On 4/22/19 9:42 AM, Tom Lane wrote:
> Michael Paquier <michael@paquier.xyz> writes:
>> On Sat, Apr 20, 2019 at 04:12:56PM -0400, Jonathan S. Katz wrote:
>>> I modified the "get_password_type" function to perform a SCRAM
>>> verification to see if it is a properly hashed SCRAM password. If it is,
>>> we treat the password as a SCRAM hashed one. Otherwise, we proceed to
>>> the next step, which is to treat it as a plainly stored one.
>
>> Any objections to back-patch that stuff to v10?
>
> Patch looks OK as far as it goes, but ISTM it raises an obvious
> question: shouldn't the immediately-preceding test to see if a
> password is MD5 also be trying harder? Currently it only checks
> the length, but verifying that the rest is valid hex data would
> go far towards preventing the same set of problems for MD5.
>
> You might argue that MD5 is deprecated and we shouldn't expend
> any effort on it, but a simple strspn check would only require
> about one more line ...
OK, so I have something that sort of works, i.e:
if (strncmp(shadow_pass, "md5", 3) == 0 &&
strlen(shadow_pass) == MD5_PASSWD_LEN &&
strspn(shadow_pass, MD5_PASSWD_CHARSET) == MD5_PASSWD_LEN
)
where MD5_PASSWD_CHARSET = "mabcdef0123456789"

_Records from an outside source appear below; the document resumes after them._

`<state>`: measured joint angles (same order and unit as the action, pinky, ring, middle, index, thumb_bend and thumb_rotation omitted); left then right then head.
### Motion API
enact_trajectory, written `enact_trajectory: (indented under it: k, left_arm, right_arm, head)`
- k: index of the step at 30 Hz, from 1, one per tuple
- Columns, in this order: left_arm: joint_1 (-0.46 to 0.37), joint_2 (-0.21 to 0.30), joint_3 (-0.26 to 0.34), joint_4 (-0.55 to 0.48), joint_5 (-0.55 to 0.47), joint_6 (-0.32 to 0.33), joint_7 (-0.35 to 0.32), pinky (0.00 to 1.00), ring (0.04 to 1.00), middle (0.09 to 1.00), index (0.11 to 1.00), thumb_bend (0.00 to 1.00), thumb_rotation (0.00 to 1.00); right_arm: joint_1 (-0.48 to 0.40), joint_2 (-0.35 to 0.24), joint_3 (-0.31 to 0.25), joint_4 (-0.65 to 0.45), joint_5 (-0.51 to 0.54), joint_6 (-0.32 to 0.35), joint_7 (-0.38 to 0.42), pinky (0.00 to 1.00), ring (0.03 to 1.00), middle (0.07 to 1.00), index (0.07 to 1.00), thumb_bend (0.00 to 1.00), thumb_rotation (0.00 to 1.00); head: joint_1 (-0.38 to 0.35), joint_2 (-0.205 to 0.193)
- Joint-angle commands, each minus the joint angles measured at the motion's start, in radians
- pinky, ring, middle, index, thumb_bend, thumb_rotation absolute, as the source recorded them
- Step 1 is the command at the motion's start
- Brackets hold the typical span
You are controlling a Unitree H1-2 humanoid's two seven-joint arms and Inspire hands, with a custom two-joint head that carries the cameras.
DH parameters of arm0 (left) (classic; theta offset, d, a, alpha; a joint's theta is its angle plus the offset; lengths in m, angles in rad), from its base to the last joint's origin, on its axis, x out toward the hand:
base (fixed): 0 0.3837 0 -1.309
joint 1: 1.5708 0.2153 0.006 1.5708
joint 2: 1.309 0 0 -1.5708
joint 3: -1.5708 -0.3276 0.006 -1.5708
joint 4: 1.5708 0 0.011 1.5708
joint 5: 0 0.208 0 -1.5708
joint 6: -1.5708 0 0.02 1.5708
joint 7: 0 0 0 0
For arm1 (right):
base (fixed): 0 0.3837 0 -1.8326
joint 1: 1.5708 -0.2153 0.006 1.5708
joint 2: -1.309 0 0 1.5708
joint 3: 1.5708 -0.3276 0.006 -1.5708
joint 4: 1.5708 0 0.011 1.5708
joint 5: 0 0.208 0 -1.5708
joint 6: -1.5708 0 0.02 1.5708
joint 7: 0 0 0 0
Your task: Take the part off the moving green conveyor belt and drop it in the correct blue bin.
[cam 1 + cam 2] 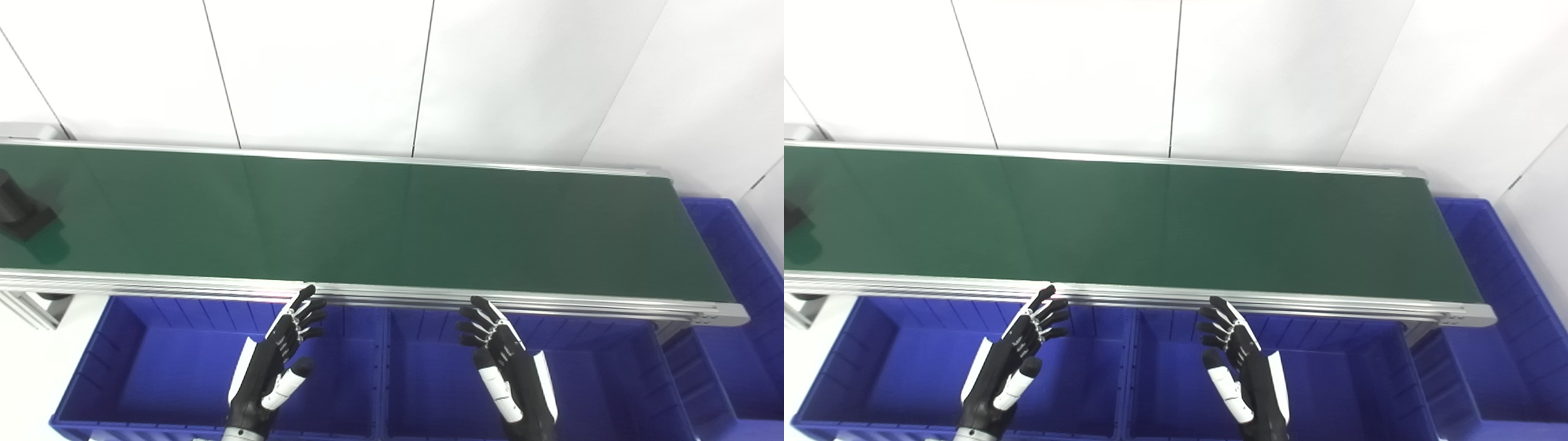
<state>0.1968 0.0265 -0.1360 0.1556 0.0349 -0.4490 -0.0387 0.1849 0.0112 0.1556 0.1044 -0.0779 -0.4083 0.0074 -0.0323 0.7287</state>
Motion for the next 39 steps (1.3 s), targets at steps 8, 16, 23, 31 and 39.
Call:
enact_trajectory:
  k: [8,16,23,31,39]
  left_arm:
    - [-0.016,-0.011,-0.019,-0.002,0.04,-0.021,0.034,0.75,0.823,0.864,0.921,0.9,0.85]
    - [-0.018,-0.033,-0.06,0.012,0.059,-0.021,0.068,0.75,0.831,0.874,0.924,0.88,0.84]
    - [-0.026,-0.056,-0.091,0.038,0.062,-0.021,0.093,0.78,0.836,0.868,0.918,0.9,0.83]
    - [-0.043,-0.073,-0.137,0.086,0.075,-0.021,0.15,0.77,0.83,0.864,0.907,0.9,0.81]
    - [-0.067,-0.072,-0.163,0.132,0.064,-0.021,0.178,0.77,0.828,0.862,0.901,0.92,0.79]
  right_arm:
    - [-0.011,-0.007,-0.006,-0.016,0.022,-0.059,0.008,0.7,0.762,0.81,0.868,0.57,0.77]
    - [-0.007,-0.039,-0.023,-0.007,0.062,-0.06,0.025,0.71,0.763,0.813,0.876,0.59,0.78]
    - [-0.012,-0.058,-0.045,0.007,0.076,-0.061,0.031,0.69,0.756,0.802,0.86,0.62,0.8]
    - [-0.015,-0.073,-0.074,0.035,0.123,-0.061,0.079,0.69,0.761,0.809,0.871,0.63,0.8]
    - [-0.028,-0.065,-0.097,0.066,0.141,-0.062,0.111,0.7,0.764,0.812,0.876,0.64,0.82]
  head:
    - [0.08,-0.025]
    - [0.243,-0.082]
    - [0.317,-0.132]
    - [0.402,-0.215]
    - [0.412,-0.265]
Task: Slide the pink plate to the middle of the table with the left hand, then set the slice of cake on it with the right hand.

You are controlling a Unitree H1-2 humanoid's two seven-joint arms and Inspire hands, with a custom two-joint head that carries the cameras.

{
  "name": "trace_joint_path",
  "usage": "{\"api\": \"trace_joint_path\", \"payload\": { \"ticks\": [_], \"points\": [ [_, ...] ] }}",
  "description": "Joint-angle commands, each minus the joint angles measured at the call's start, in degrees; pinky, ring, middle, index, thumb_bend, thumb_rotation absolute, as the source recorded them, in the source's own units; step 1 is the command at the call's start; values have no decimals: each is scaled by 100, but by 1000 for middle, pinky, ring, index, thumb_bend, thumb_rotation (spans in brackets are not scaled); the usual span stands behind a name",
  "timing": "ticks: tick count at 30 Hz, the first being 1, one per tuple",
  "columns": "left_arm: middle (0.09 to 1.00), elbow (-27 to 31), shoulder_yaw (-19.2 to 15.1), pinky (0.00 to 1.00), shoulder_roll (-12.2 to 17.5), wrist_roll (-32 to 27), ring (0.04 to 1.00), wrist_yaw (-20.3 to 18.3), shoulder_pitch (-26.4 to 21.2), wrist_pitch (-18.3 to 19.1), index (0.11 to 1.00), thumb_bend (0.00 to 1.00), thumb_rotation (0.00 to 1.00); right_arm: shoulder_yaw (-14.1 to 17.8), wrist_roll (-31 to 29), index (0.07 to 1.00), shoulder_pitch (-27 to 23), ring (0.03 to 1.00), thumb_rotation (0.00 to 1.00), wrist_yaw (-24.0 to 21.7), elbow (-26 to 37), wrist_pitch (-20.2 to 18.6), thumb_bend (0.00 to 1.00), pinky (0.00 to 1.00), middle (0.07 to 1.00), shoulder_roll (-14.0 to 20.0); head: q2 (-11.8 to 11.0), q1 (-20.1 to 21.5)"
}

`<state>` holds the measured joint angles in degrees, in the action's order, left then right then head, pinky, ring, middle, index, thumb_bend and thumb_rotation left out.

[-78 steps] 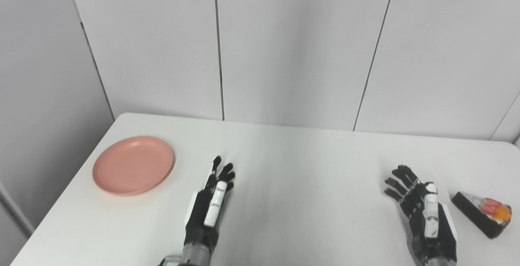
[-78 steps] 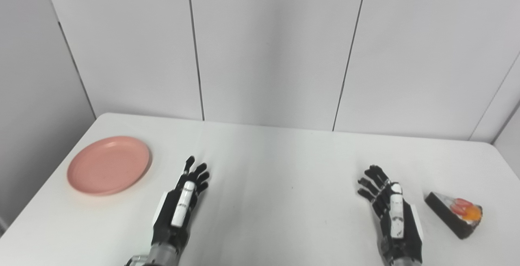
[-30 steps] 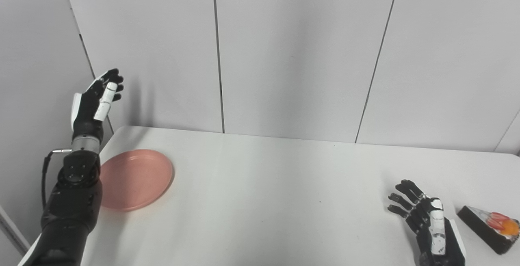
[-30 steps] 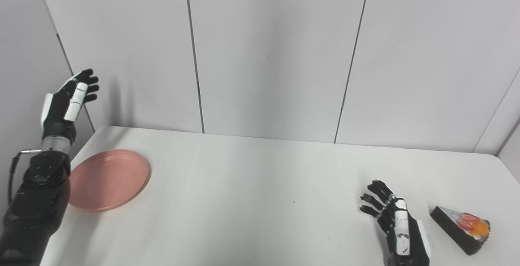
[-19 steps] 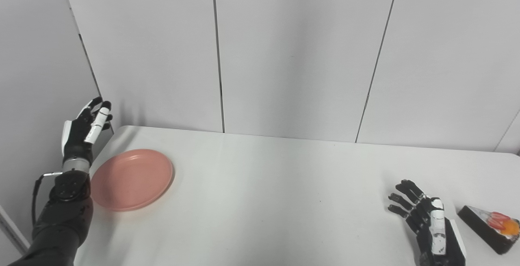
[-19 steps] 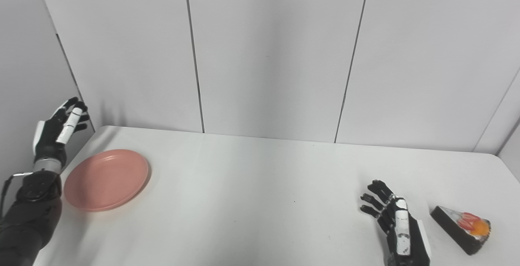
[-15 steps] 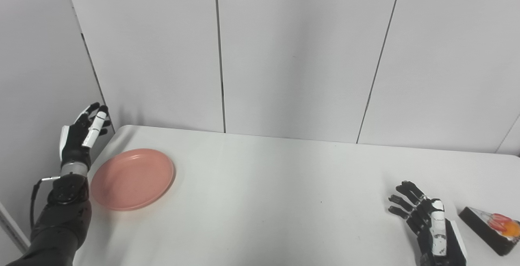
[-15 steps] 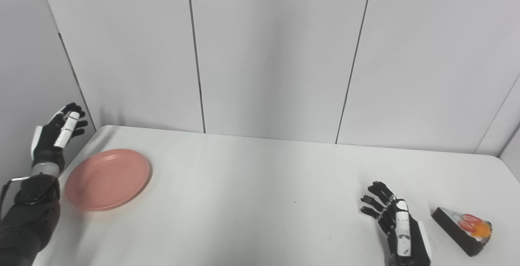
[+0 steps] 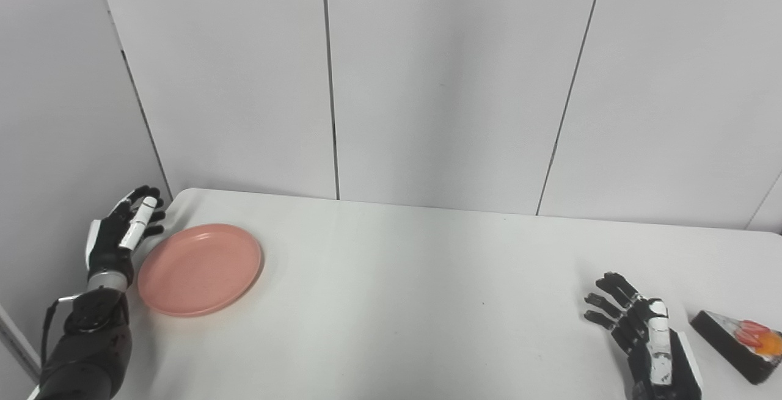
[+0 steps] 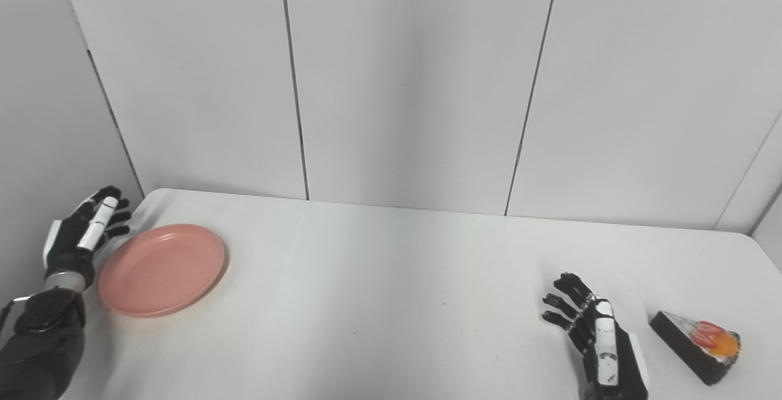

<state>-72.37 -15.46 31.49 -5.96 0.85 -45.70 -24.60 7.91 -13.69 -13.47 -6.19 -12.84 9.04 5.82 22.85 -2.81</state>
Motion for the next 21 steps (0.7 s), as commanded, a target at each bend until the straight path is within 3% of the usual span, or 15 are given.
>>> {"api": "trace_joint_path", "payload": {
  "ticks": [1, 5, 9, 11, 17, 21],
  "points": [
    [774, 118, 114, 671, 149, 151, 723, 238, -111, -230, 819, 692, 727, -38, 4, 798, 659, 762, 1000, -27, -377, -159, 896, 713, 824, -101, 17, -15],
    [757, 187, 263, 668, 69, 272, 722, 429, 7, -230, 806, 668, 745, -44, 33, 800, 669, 762, 1000, -20, -363, -152, 892, 708, 826, -84, 30, -26],
    [777, 163, 257, 704, -2, 210, 751, 367, 42, -229, 828, 643, 747, -29, 0, 792, 676, 761, 1000, -14, -340, -169, 890, 709, 823, -99, 43, -3],
    [776, 139, 277, 699, -19, 227, 740, 377, 55, -230, 829, 700, 751, -31, 1, 790, 682, 759, 1000, 3, -316, -197, 892, 712, 822, -110, 49, 14],
    [773, 307, 140, 670, -150, 32, 721, 99, 149, -231, 811, 786, 715, -67, 58, 796, 696, 761, 1000, 43, -244, -243, 890, 718, 824, -128, 61, 59],
    [788, 604, 119, 670, -287, -13, 733, -32, 244, -231, 826, 744, 730, -74, 54, 806, 691, 762, 1000, 38, -225, -272, 870, 721, 827, -139, 59, 78]
  ]
}}
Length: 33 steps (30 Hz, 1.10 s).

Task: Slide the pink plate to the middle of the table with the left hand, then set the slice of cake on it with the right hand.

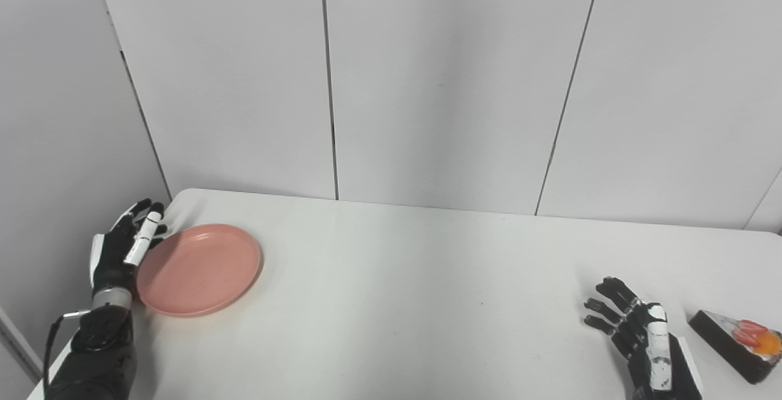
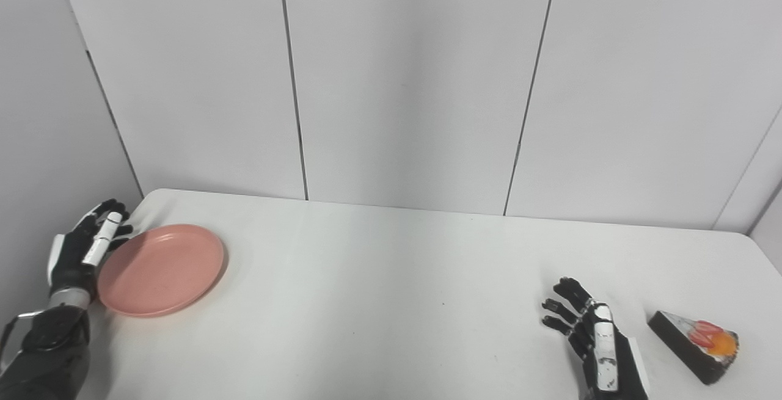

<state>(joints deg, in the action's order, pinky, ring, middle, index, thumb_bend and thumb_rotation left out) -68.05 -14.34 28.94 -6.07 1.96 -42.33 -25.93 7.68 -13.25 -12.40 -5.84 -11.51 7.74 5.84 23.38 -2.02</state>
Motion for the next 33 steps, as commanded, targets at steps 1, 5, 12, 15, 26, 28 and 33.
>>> {"api": "trace_joint_path", "payload": {
  "ticks": [1, 5, 12, 15, 26, 28, 33],
  "points": [
    [792, 281, -1, 670, -77, -23, 735, -192, -66, -99, 829, 739, 735, -55, 23, 807, 584, 761, 1000, 10, -351, -151, 867, 720, 827, -143, 7, 7],
    [784, 676, 12, 694, -226, -46, 726, -344, 25, -99, 837, 709, 772, -52, 58, 807, 578, 758, 1000, 45, -318, -195, 861, 715, 823, -171, 4, 21],
    [779, 1113, 29, 652, -441, -30, 726, -484, 121, -97, 834, 753, 813, -56, 74, 806, 584, 758, 1000, 61, -276, -222, 860, 722, 821, -207, 15, 59],
    [811, 1179, 6, 635, -540, -103, 750, -575, 137, -99, 843, 784, 795, -64, 76, 801, 591, 758, 1000, 60, -256, -215, 851, 720, 819, -214, 25, 76],
    [841, 1580, 137, 691, -867, -142, 796, -758, 298, -94, 894, 672, 828, -73, 131, 795, 578, 755, 1000, 88, -256, -250, 858, 714, 818, -214, 24, 76],
    [851, 1572, 156, 719, -946, -157, 811, -816, 295, -95, 899, 666, 829, -74, 141, 794, 587, 753, 1000, 101, -236, -267, 852, 713, 816, -222, 38, 95],
    [844, 1528, 166, 694, -1208, -243, 798, -829, 246, -84, 874, 718, 784, -75, 143, 789, 598, 756, 1000, 119, -191, -280, 850, 712, 813, -258, 63, 139]
  ]
}}
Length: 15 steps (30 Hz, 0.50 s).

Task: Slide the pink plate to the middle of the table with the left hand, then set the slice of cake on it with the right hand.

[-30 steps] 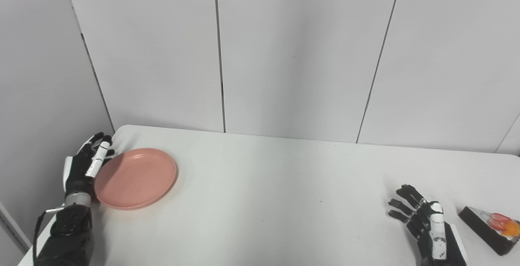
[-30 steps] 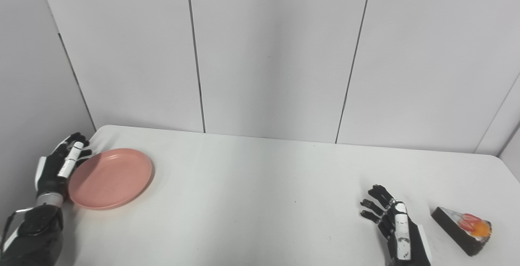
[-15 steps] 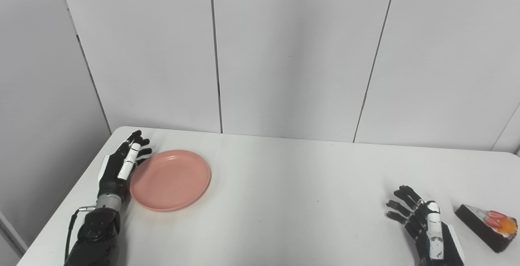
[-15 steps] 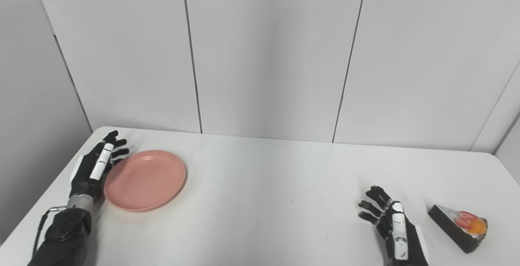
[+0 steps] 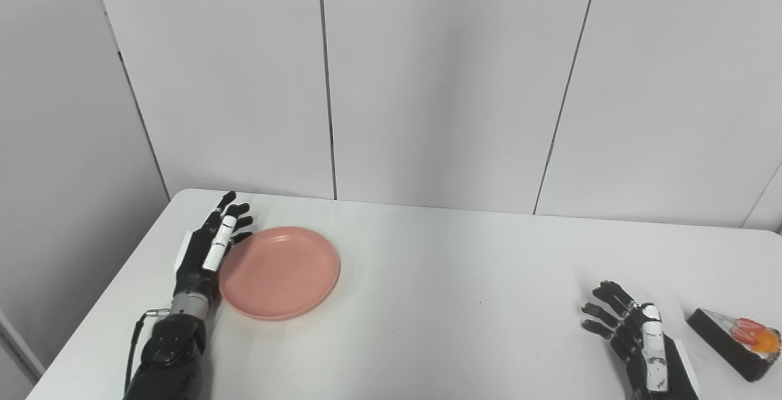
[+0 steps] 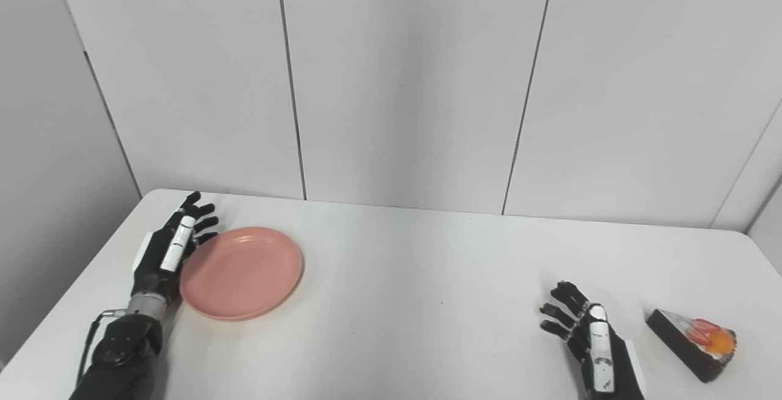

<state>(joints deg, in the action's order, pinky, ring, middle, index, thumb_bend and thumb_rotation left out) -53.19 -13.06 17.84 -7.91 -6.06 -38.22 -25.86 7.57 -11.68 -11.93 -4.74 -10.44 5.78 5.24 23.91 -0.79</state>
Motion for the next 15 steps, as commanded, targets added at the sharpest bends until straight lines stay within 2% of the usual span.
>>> {"api": "trace_joint_path", "payload": {
  "ticks": [1, 3, 6, 15],
  "points": [
    [848, 38, 50, 695, -138, -53, 803, -11, -171, -90, 878, 689, 783, -67, -13, 788, 552, 757, 1000, 10, -290, -89, 849, 712, 813, -203, 11, 16],
    [853, -68, 95, 707, -220, -15, 813, -14, -214, -95, 886, 646, 786, -79, -3, 787, 552, 756, 1000, 24, -266, -106, 848, 713, 813, -225, 20, 45],
    [850, -143, 169, 705, -332, 13, 804, 0, -254, -89, 874, 684, 774, -96, 21, 788, 545, 752, 1000, 49, -241, -126, 847, 711, 813, -249, 22, 64],
    [855, 229, 514, 723, -700, 178, 809, 144, 47, 117, 882, 648, 798, -143, 64, 782, 544, 745, 1000, 155, -133, -204, 848, 701, 806, -330, 55, 196]
  ]
}}
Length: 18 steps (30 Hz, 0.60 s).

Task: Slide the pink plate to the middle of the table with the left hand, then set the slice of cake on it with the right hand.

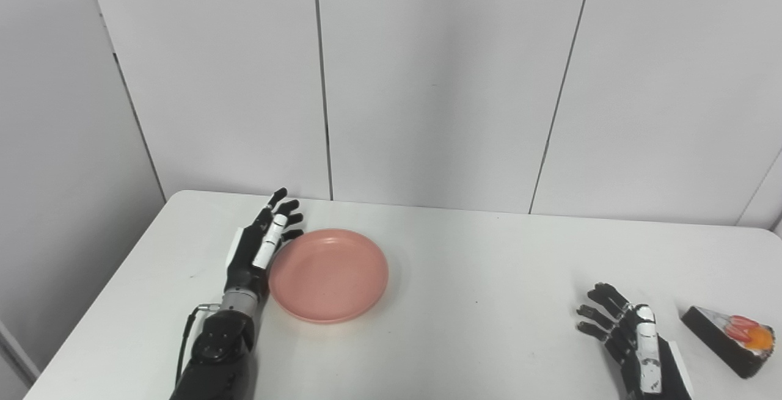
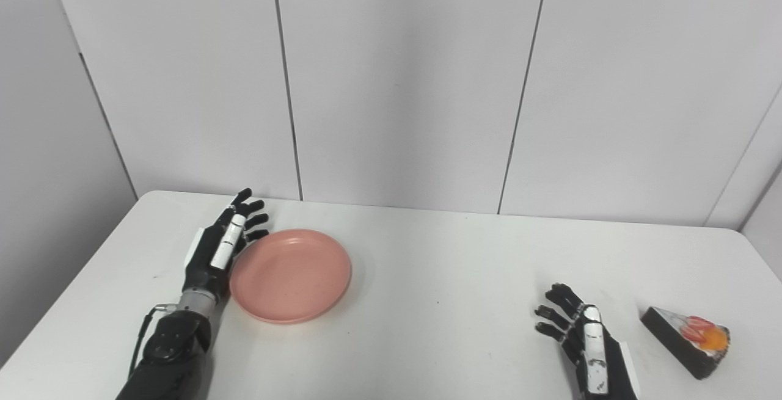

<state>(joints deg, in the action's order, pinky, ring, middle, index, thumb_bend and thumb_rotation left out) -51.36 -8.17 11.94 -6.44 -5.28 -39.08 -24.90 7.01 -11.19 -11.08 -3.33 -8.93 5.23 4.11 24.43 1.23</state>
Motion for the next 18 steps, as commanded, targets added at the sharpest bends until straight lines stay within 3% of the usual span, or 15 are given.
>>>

...but you may notice something: the CHARSET contains an "m" as we store
that "md5" prefix on the md5 hashed passwords.
So this leads to a few options:
1. Make a copy of the shadow password w/o the "md5" prefixed to it then
then perform the strspn sans "m" in the char set.
2. Count how many times "m" appears in the shadow password. If count >
1, then it's clearly an invalid md5 hash.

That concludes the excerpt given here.